H. G. Wells’ The War of the Worlds (2005)

I was thinking recently about what films I would love to see the new season of MST3K riff, and one film immediately came to mind – one that not many people have likely heard of or seen. You see, I’m a connoisseur of bad movies, and I always love collecting them in order to obliterate everyone in bad movie marathons. Gems like Manos: Hands of Fate and Robo-Vampire are my usual ammunition in such contests, but I honestly think H. G. Wells’ The War of the Worlds is worse. You might be sitting there while thinking “that 2005 The War of the Worlds film with Tom Cruise was alright though….” but that’s a different film that is somewhat better than the topic of today’s discussion.

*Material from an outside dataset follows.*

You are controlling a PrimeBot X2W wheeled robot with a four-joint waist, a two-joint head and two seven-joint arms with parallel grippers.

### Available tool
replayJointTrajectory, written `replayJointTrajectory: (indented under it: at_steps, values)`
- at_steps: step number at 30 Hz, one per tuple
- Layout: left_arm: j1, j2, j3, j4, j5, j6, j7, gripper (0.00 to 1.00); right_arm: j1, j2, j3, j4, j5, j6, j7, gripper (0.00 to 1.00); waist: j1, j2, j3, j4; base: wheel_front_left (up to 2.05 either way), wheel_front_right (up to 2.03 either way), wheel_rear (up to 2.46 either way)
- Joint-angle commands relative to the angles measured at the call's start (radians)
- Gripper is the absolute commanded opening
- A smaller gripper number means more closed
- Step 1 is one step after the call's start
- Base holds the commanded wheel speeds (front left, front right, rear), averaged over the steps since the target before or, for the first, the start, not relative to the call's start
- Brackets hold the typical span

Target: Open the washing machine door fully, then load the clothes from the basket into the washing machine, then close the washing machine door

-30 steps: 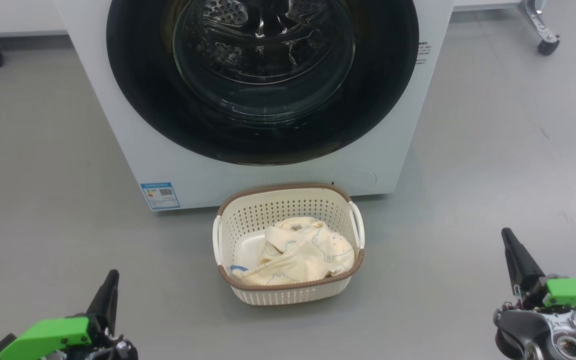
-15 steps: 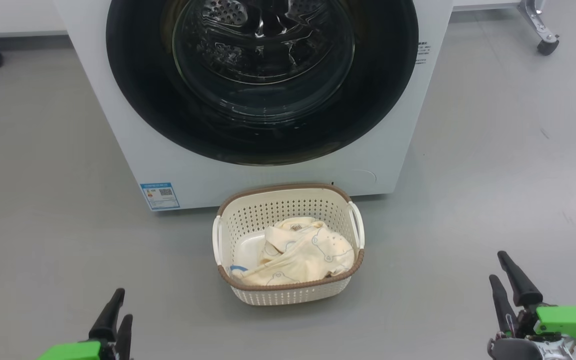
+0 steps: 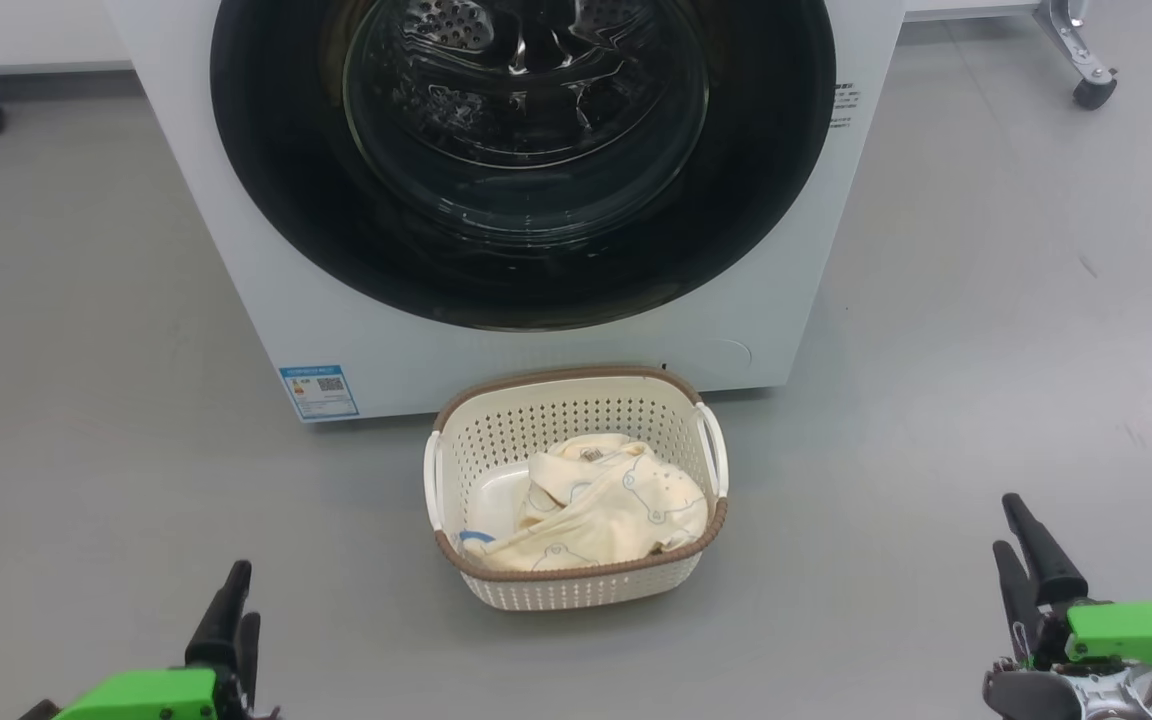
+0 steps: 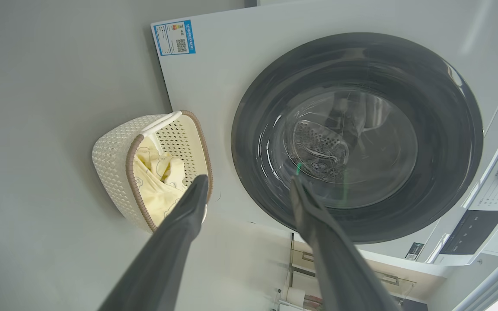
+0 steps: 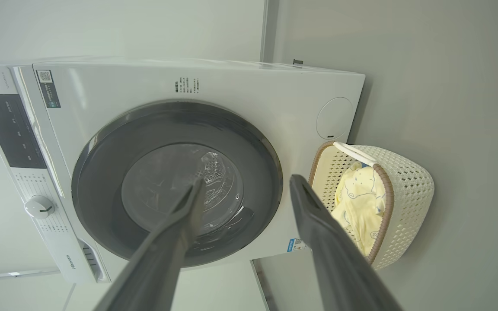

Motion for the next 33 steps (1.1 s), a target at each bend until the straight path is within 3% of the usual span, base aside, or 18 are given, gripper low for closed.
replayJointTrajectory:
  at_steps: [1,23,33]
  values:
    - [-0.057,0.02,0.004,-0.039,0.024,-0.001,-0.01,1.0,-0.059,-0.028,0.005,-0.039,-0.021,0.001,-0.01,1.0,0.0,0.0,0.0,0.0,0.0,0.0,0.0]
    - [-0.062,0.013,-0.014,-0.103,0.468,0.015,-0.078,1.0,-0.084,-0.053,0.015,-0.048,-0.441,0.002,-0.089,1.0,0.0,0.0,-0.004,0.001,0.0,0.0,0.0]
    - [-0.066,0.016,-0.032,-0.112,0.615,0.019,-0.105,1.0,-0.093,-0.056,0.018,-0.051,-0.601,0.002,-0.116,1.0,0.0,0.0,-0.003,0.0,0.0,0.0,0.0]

Our story goes back to sometime in 2001, and some message-board I was reading at the time was keeping tabs on an upcoming War of the Worlds film. It was supposed to be a modernized re-telling of the original story and more of a horror movie than any version prior. Everything was rolling strong until the events that occurred on September 11, 2001. Pendragon films, the studio behind the picture posted the following to their ebsite in the aftermath.

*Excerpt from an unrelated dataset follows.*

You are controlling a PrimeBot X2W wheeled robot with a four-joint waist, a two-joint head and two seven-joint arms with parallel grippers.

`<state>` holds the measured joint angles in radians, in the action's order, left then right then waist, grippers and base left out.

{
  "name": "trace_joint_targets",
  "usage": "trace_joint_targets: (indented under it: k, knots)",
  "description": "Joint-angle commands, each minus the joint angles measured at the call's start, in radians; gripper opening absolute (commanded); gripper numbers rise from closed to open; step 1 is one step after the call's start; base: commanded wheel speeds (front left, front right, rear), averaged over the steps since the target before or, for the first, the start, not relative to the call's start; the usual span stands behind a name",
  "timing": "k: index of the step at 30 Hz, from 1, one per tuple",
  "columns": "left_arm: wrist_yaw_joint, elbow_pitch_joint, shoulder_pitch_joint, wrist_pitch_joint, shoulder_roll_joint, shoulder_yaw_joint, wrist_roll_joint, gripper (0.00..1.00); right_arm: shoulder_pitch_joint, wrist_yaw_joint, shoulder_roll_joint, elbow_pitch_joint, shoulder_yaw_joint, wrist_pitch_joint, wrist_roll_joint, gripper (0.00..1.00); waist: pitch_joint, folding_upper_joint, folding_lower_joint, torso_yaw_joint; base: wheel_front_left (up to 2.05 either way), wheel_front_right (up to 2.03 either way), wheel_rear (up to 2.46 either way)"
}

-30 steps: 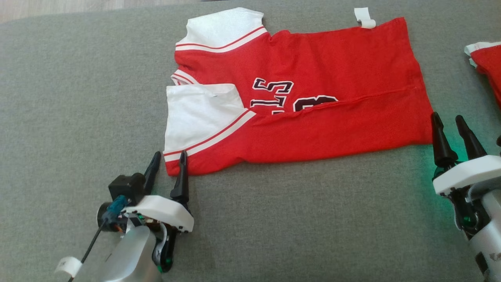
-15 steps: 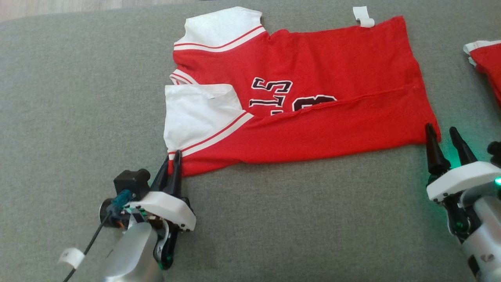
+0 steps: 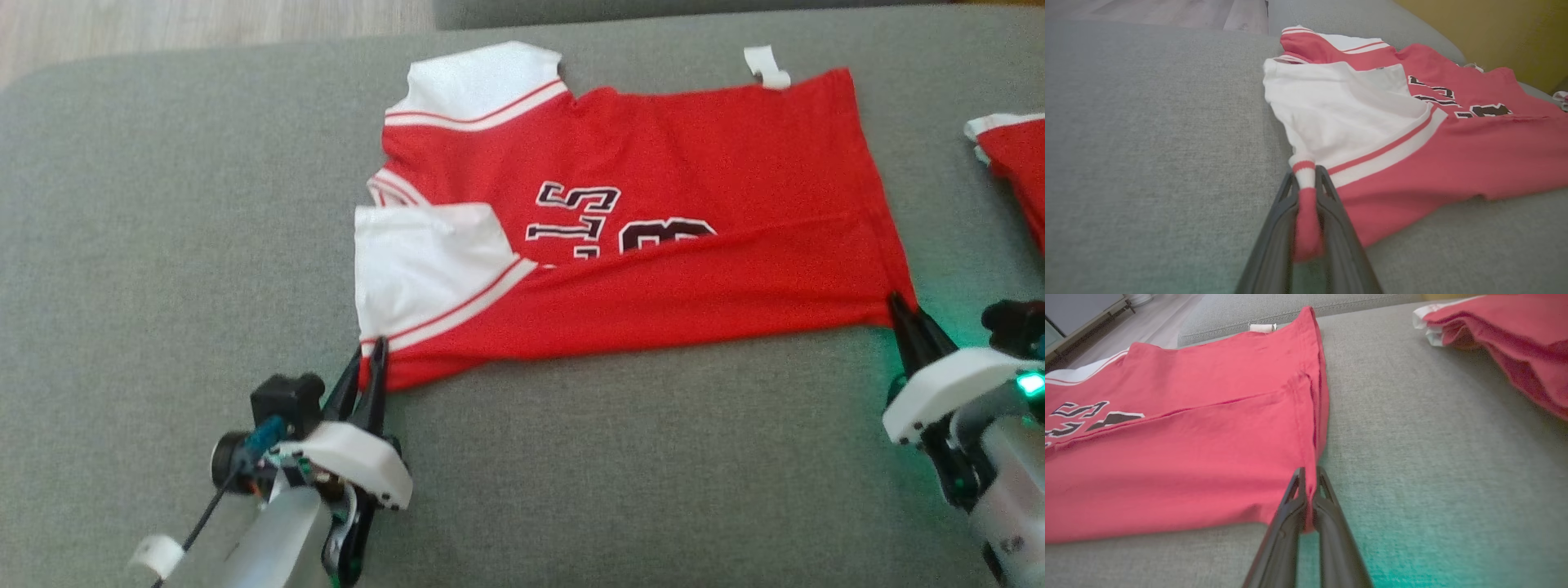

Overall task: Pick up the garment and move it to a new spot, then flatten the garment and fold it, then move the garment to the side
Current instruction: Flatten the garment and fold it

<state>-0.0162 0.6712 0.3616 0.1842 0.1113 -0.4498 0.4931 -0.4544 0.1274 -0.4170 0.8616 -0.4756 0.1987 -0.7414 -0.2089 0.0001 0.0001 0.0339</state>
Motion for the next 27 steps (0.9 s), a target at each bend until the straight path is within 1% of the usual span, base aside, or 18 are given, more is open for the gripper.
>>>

 Since events of 11 September…


Pendragon Pictures’ principals are concerned over a rumour that production of WAR OF THE WORLDS is about to resume on October 8th. Director Timothy Hines expresses dismay at the rumour, “It is absolutely not true that War of the Worlds is about to resume. The reality is that we are massively reworking the script in the wake of the World Trade Center disaster and we will not be able to go before the cameras for a little over a year.”

The Pendragon principals lost a close friend and investor in WAR OF THE WORLDS in the World Trade Center attack. 

Timothy Hines goes on, “It has been a very difficult time for everyone. The whole world was touched by the WTC experience. For us personally those planes slammed directly into our lives. We lost a very close friend and have been in mourning. We also watched portions of our fictional screenplay being played out on September 11th. I knew immediately we couldn’t do War of the Worlds as conceived. It was a strange time. I found myself weeping on the phone with Michele Jeffers at Foundation Imaging. They were great in that they wrote off some of the effects work we had built for War of the Worlds. The fans of War of the Worlds will be very pleased with the direction we are taking, but I won’t just slap it out there. War of the Worlds deserves care and time and there is no other way I could do it.”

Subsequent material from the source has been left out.